Aim of the task: Reproduce each record verbatim, images excluded.

(Items listed in a dataset)
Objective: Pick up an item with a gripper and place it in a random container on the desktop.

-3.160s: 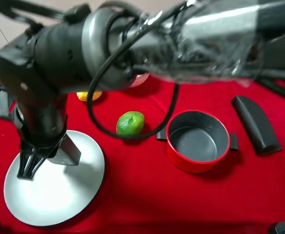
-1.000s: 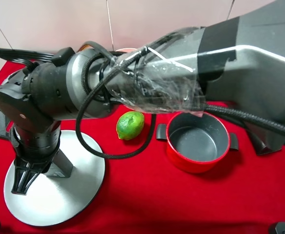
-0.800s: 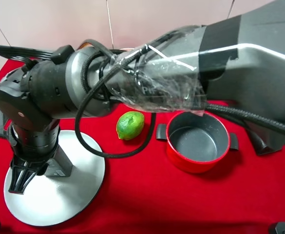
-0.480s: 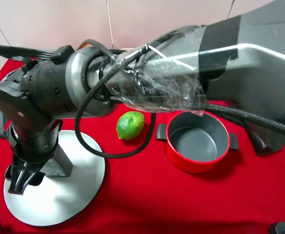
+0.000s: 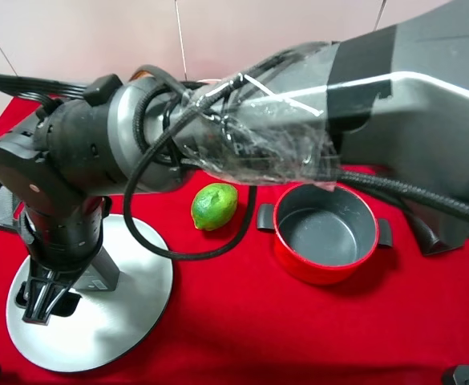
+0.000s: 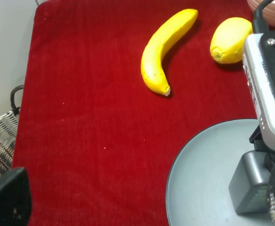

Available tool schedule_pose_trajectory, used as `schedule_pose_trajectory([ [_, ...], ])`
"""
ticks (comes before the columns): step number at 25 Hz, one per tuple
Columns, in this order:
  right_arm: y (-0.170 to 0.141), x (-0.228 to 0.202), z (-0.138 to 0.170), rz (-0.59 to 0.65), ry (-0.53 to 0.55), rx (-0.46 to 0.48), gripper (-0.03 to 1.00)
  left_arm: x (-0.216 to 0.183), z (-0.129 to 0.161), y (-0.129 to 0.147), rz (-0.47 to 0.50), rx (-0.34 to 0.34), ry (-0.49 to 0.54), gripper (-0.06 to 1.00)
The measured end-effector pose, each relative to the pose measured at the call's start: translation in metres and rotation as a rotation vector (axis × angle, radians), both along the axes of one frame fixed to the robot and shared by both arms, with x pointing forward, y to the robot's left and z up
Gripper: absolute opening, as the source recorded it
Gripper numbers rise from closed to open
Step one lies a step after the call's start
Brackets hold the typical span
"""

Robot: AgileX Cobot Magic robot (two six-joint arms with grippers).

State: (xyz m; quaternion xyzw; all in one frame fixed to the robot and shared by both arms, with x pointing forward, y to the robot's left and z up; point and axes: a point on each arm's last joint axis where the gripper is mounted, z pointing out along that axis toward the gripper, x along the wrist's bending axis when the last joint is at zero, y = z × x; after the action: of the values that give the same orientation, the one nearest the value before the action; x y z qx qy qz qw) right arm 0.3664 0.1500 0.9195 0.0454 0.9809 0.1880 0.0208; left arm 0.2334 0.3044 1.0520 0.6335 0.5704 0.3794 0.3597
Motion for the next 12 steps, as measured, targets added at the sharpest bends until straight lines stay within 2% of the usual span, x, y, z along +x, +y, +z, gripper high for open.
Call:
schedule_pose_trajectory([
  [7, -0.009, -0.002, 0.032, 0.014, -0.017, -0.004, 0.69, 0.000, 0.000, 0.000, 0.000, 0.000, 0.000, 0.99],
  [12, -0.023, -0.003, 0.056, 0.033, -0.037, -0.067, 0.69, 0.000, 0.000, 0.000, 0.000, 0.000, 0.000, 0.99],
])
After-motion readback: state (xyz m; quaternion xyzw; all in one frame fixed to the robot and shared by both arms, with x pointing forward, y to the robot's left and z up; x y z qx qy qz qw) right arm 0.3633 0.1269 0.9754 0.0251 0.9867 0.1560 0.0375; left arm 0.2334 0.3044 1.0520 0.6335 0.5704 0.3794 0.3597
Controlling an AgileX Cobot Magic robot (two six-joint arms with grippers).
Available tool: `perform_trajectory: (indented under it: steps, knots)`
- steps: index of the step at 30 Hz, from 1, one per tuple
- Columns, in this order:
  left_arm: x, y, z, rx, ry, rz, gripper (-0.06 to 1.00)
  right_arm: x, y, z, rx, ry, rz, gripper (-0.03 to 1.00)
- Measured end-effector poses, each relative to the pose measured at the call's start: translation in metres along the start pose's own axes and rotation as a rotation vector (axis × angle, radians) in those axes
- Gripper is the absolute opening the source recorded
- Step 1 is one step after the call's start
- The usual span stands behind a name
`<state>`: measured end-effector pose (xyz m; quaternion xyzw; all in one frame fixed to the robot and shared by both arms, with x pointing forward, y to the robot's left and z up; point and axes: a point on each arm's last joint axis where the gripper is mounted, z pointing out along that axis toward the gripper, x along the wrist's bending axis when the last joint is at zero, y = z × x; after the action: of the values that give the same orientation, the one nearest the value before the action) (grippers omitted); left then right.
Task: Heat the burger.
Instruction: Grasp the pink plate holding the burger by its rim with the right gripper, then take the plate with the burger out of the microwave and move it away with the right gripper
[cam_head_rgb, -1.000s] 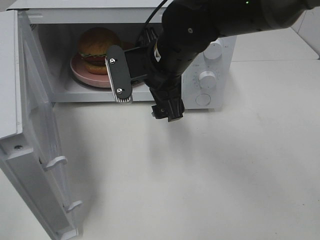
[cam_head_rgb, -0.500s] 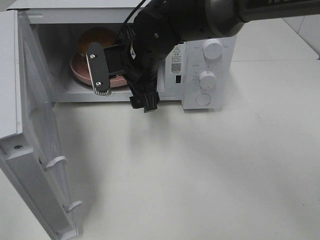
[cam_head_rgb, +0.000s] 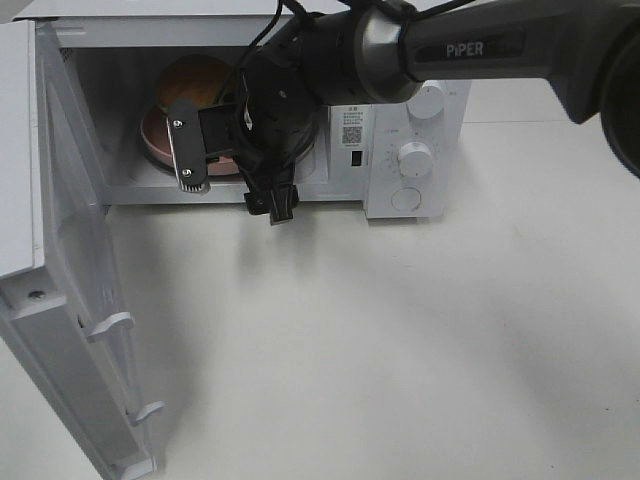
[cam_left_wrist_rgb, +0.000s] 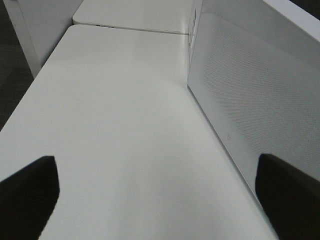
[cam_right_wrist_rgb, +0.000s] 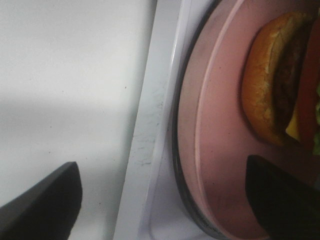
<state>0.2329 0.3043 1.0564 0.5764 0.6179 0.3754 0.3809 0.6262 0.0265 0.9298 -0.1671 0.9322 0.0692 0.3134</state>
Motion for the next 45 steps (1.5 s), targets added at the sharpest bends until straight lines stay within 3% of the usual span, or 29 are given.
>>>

Completed exercise:
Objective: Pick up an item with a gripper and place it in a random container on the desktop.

-3.160s: 
-1.000s: 
-0.800s: 
-0.480s: 
+0.000s: 
+0.000s: 

Available tool schedule_pose_trajectory, used as `schedule_pose_trajectory([ [_, ...], ])`
"""
ticks (comes before the columns): step number at 25 Hz, one per tuple
Columns, in this order:
  right_arm: y (-0.170 to 0.141), x (-0.228 to 0.202), z (-0.138 to 0.170), rz (-0.59 to 0.65), ry (-0.53 to 0.55), rx (-0.46 to 0.48), gripper (-0.03 to 1.00)
  left_arm: x (-0.216 to 0.183), z (-0.129 to 0.161), y (-0.129 to 0.147), rz (-0.47 to 0.50), rx (-0.34 to 0.34), ry (-0.49 to 0.54), gripper (-0.06 to 1.00)
The measured end-effector pose, each relative to the pose measured at the call's start: translation in metres and rotation as a rotation vector (axis × angle, radians), both along the axes of one frame fixed to the robot and shared by both arms, with x pointing forward, y to the robot's left and z up
Gripper: absolute opening, as the source recorded it
Gripper numbers rise from closed to open
Step one lies a step after the call's start
Brackets hold the typical span
"""

Robot: AgileX Cobot Magic robot (two six-joint arms with grippers).

State: (xyz m; quaternion xyzw; all in one frame fixed to the robot and shared by both arms, with x pointing forward, y to the robot's left and z up; point and axes: a point on each arm's last joint axis where the gripper is mounted, z pointing out along that axis toward the gripper, x along the wrist's bending axis when the last joint is at zero, y = z × x; after the action: of the values that give the same orientation, the one nearest the value before the action; x y z qx qy qz qw) right arm 0.3664 0.1500 0.9195 0.0454 0.9809 0.1880 0.0208; left arm 0.2334 0.3044 1.0520 0.6335 0.5704 0.3794 0.3597
Motion for the next 12 steps, as measured, targets added at the sharpest bends until straight lines stay within 2% of the usual span, x, y, z along +x, +y, +z, gripper high for open.
Call:
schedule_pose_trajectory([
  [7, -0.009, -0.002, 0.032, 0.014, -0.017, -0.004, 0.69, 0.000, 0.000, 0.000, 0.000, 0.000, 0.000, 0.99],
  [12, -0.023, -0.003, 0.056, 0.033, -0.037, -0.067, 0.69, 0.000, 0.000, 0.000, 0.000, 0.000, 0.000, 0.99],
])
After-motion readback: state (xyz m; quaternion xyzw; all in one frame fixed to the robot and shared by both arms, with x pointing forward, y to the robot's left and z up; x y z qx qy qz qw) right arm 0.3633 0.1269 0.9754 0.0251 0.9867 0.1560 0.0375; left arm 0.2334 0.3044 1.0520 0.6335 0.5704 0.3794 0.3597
Controlling an AgileX Cobot Magic robot (two six-joint arms with grippers).
Available tool: `perform_trajectory: (indented under it: steps, knots)`
- steps: index of the step at 30 Hz, from 1, one per tuple
- Columns, in this order:
  left_arm: x, y, z, rx, ry, rz, gripper (-0.06 to 1.00)
  right_arm: x, y, z, rx, ry, rz, gripper (-0.03 to 1.00)
- Measured end-effector poses, each relative to the pose measured at the call's start: translation in metres along the start pose's own axes and rotation as a rotation vector (axis × angle, radians) in those axes
- Gripper is the absolute opening the source recorded
- Step 1 is one step after the call's start
- The usual span stands behind a name
`<state>`: measured end-effector pose (xyz m; quaternion xyzw; all in one frame fixed to the robot and shared by both arms, with x pointing forward, y to the robot's left and z up; point and axes: a point on each arm's last joint axis where the gripper is mounted, z pointing out along that axis toward the gripper, x along the wrist's bending axis when the last joint is at zero, y = z × x; after the action: of the values that give the same orientation, the one nearest the value before the action) (grippers omitted); left then right.
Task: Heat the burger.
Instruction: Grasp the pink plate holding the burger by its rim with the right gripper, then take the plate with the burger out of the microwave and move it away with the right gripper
[cam_head_rgb, -1.000s] 
[cam_head_rgb, -0.500s] 
[cam_head_rgb, +0.000s] 
[cam_left_wrist_rgb, +0.000s] 
[cam_right_wrist_rgb, +0.000s] 
<state>0.2329 0.3043 1.0564 0.5764 0.6179 0.3754 0.3809 0.6262 0.0265 0.9298 -0.1671 0.9322 0.0692 0.3134</state>
Motion for the next 45 steps (1.5 s), targets added at the sharpest bends until straight lines stay within 3% of the usual span, or 29 are given.
>>>

Nothing else remains in this exercise.